§ **TASK STATEMENT**
The lines below, all of them, should be returned exactly as they appear.
── RECORDED DATA ──
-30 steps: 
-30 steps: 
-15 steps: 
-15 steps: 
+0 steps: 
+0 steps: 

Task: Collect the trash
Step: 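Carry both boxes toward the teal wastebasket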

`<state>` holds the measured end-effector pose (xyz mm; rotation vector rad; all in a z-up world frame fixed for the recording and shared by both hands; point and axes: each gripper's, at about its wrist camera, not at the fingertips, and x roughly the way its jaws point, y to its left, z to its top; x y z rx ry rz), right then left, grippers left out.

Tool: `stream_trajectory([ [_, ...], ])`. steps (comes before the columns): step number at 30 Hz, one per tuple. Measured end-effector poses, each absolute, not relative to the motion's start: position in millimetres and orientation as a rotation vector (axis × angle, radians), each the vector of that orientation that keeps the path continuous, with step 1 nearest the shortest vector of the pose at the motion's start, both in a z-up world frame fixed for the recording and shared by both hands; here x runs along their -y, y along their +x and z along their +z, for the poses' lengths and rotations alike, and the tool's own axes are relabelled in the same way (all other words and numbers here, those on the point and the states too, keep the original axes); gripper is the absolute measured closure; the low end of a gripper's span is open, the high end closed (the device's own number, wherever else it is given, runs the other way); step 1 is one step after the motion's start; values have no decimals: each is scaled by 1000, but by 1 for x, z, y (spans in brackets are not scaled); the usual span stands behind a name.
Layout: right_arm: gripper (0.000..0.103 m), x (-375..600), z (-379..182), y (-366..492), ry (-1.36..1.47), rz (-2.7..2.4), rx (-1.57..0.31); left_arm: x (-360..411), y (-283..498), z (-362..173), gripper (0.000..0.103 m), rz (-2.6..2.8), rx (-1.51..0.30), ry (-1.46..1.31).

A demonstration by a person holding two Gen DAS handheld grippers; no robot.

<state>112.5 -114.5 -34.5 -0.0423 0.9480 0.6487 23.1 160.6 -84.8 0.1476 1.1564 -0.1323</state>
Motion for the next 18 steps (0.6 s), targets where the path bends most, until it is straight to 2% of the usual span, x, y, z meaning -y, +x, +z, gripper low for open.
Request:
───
§ **WRITTEN SOLUTION**
-30 steps: 
-30 steps: 
-15 steps: 
-15 steps: 
+0 steps: 
+0 steps: 

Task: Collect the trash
Step: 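Carry both boxes toward the teal wastebasket
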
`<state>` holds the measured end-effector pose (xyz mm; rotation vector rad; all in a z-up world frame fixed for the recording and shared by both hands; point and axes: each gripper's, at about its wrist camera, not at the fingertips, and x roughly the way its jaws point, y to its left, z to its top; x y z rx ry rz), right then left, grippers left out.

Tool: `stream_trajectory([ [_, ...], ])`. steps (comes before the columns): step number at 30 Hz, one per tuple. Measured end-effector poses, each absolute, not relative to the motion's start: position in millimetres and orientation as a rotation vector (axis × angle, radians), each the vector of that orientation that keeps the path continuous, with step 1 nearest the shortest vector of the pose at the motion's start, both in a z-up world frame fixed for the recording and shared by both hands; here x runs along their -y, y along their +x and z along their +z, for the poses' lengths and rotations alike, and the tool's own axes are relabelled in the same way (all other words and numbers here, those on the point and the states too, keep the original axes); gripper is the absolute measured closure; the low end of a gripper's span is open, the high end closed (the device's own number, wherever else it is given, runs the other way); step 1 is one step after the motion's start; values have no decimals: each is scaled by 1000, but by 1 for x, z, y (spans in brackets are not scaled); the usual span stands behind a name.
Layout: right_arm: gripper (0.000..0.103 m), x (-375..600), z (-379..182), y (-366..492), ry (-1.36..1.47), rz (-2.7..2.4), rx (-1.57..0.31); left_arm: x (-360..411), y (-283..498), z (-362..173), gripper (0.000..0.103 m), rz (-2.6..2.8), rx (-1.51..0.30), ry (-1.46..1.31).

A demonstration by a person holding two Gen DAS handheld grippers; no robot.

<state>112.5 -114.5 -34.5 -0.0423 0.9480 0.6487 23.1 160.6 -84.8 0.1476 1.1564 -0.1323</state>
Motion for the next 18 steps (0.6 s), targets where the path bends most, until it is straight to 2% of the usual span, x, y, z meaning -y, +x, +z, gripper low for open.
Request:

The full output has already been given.